= PROMPT =
Please copy out every line in the entries that includes the word "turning".

Extracted data entries

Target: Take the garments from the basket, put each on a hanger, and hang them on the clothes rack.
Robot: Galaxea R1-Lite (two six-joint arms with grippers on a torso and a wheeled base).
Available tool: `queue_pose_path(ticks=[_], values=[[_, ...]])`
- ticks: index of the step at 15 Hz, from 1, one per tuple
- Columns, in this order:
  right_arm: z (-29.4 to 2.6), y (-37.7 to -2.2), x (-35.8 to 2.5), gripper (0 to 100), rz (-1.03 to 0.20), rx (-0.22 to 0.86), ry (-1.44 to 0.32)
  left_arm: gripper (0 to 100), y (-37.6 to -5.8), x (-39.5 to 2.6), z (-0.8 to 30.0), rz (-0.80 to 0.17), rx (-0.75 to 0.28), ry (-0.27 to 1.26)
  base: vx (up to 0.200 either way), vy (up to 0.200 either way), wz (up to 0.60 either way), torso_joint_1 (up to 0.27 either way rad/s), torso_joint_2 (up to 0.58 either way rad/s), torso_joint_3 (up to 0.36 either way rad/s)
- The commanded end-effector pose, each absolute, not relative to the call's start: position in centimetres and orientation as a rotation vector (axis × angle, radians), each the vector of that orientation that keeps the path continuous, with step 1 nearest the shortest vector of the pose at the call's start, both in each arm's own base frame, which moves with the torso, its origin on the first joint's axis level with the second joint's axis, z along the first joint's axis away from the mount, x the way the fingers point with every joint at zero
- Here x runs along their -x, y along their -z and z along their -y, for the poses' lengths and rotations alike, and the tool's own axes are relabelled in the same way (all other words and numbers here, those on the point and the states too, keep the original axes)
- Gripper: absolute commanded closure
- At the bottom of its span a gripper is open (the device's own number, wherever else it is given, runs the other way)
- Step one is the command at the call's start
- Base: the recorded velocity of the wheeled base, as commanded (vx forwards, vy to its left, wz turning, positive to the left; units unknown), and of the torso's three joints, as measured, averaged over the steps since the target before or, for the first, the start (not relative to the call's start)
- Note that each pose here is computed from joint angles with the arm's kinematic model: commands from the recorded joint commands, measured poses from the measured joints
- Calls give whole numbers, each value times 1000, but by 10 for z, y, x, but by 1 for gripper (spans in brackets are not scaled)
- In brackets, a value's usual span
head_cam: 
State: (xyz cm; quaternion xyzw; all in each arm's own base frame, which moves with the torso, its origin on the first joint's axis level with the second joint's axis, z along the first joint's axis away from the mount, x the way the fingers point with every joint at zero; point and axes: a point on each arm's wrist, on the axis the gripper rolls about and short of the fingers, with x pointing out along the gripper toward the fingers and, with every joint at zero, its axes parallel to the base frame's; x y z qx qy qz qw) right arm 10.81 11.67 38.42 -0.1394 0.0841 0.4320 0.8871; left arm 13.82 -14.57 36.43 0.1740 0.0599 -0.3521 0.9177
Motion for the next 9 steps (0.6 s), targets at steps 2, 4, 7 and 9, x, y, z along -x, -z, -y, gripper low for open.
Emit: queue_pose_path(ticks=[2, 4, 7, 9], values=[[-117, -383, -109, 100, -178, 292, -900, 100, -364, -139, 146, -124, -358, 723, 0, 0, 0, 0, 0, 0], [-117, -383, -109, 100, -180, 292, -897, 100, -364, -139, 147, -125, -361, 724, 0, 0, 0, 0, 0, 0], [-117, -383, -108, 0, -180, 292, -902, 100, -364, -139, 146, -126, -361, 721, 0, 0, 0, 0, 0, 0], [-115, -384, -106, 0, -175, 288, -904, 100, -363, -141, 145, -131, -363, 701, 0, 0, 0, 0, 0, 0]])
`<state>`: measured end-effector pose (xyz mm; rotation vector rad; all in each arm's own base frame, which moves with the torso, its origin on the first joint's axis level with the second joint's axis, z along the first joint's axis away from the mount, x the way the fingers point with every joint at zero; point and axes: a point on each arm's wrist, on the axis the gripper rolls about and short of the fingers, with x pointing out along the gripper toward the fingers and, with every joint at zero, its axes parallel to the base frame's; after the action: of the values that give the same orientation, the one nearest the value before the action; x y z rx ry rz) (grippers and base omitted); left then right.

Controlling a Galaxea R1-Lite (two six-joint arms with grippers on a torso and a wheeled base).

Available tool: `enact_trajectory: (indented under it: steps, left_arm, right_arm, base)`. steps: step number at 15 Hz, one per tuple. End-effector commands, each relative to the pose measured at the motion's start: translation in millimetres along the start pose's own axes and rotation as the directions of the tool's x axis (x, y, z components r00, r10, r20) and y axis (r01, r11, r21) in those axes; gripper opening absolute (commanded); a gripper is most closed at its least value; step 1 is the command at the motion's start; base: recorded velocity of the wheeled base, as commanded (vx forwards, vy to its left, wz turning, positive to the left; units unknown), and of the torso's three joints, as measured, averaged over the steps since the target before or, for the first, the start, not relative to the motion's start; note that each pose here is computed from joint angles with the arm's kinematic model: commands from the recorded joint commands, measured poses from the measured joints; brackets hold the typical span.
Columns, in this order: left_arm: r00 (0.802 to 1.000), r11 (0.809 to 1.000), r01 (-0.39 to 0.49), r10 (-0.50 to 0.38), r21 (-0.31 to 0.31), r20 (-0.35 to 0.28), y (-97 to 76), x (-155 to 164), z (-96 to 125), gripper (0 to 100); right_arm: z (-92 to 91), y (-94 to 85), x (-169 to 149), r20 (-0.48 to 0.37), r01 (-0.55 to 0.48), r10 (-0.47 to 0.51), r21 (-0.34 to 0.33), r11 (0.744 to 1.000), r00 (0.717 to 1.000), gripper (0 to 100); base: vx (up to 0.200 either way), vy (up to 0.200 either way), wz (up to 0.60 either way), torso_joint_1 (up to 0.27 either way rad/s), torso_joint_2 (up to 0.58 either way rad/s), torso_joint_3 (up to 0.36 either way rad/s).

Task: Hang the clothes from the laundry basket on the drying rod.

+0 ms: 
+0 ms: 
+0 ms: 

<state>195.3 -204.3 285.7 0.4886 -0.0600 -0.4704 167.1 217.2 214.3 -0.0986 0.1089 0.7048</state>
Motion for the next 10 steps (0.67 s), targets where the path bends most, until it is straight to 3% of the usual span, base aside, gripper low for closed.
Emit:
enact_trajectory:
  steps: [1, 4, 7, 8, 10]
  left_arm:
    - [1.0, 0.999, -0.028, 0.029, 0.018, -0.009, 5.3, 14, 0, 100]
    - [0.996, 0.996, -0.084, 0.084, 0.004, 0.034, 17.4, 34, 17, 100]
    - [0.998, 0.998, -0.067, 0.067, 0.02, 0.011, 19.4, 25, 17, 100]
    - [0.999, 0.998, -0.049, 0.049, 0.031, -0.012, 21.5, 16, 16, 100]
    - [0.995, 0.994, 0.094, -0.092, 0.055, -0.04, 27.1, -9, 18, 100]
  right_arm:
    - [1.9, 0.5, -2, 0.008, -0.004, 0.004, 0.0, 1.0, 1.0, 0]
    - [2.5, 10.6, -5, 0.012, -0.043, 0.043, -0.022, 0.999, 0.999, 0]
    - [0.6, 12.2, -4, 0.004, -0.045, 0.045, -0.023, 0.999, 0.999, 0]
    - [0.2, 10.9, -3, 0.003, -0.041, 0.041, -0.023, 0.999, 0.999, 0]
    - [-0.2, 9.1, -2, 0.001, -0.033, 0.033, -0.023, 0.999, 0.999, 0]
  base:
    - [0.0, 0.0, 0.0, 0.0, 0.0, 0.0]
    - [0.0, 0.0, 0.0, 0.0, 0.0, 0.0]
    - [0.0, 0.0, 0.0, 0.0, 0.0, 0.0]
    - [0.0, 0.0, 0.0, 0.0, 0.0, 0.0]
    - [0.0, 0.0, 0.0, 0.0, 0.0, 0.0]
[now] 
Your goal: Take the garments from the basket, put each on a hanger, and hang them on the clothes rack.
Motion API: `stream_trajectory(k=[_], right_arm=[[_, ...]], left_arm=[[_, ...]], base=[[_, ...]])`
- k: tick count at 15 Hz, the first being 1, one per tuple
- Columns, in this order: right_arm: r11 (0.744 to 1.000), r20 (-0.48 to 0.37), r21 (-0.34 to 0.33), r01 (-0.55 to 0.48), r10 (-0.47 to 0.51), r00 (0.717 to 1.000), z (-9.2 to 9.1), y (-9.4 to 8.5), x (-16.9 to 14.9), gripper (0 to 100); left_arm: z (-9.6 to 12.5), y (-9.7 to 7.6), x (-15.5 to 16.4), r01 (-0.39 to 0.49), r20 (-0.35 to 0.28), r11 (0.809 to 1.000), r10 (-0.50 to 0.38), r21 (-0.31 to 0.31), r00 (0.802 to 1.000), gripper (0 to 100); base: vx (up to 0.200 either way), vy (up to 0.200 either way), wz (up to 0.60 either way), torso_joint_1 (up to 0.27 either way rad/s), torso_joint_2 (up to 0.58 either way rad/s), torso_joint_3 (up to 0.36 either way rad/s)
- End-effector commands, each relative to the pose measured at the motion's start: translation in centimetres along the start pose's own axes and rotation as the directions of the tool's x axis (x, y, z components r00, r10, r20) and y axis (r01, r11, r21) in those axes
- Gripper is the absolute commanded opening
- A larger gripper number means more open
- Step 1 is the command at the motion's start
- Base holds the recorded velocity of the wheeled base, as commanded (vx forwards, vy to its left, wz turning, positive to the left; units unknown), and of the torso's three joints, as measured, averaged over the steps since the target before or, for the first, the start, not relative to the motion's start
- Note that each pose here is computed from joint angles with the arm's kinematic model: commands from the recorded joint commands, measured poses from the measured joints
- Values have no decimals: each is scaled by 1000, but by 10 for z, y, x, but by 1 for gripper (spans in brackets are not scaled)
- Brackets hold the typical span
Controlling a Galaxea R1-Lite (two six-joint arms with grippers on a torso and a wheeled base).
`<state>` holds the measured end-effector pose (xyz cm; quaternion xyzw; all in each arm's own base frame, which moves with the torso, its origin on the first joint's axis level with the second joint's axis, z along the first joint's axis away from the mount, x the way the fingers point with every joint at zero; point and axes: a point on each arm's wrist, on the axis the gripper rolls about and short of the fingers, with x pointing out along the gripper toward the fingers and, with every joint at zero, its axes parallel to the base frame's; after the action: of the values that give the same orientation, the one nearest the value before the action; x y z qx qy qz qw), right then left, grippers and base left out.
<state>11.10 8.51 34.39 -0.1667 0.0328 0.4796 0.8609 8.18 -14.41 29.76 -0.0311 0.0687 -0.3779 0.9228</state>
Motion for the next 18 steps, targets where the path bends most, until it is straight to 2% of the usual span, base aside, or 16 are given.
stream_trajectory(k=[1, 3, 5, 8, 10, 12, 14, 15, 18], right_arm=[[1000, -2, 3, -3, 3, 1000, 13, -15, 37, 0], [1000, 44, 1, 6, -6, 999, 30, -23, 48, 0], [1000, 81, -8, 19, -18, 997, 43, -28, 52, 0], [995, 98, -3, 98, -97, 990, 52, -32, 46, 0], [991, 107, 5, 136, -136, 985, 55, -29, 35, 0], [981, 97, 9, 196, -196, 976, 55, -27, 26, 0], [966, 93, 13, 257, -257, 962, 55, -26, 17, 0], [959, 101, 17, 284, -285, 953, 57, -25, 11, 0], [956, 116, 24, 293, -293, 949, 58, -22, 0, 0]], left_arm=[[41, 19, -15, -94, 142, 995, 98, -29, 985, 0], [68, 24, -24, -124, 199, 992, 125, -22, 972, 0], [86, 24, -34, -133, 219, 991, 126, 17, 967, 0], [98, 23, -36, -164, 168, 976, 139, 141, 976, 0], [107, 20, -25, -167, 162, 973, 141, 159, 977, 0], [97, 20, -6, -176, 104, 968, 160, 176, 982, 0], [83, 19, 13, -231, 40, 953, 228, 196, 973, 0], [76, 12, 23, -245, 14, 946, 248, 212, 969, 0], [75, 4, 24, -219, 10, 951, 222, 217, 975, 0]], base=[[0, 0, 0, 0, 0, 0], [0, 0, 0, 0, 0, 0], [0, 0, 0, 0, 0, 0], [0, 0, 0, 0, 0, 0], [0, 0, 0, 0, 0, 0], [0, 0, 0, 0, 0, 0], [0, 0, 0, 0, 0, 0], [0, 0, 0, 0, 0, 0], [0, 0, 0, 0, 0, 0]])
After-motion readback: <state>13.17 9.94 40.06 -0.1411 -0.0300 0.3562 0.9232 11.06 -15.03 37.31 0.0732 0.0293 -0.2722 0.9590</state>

= PROBLEM SOLUTION =
- Base: the recorded velocity of the wheeled base, as commanded (vx forwards, vy to its left, wz turning, positive to the left; units unknown), and of the torso's three joints, as measured, averaged over the steps since the target before or, for the first, the start (not relative to the call's start)
Available tool: `enact_trajectory: (indented under it: steps, left_arm, right_arm, base)`. steps: step number at 15 Hz, one per tuple. End-effector commands, each relative to the pose measured at the motion's start: translation in millimetres along the start pose's own axes and rotation as the directions of the tool's x axis (x, y, z components r00, r10, r20) and y axis (r01, r11, r21) in those axes; gripper opening absolute (commanded); a gripper is most closed at its least value; step 1 is the command at the motion's start; base: recorded velocity of the wheeled base, as commanded (vx forwards, vy to its left, wz turning, positive to the left; units unknown), and of the torso's three joints, as measured, averaged over the steps since the target before or, for the first, the start, not relative to the motion's start; note that each pose here is computed from joint angles with the arm's kinematic model: commands from the recorded joint commands, measured poses from the measured joints; brackets hold the typical span.
- Base holds the recorded velocity of the wheeled base, as commanded (vx forwards, vy to its left, wz turning, positive to the left; units unknown), and of the torso's three joints, as measured, averaged over the steps since the target before or, for the first, the start, not relative to the motion's start

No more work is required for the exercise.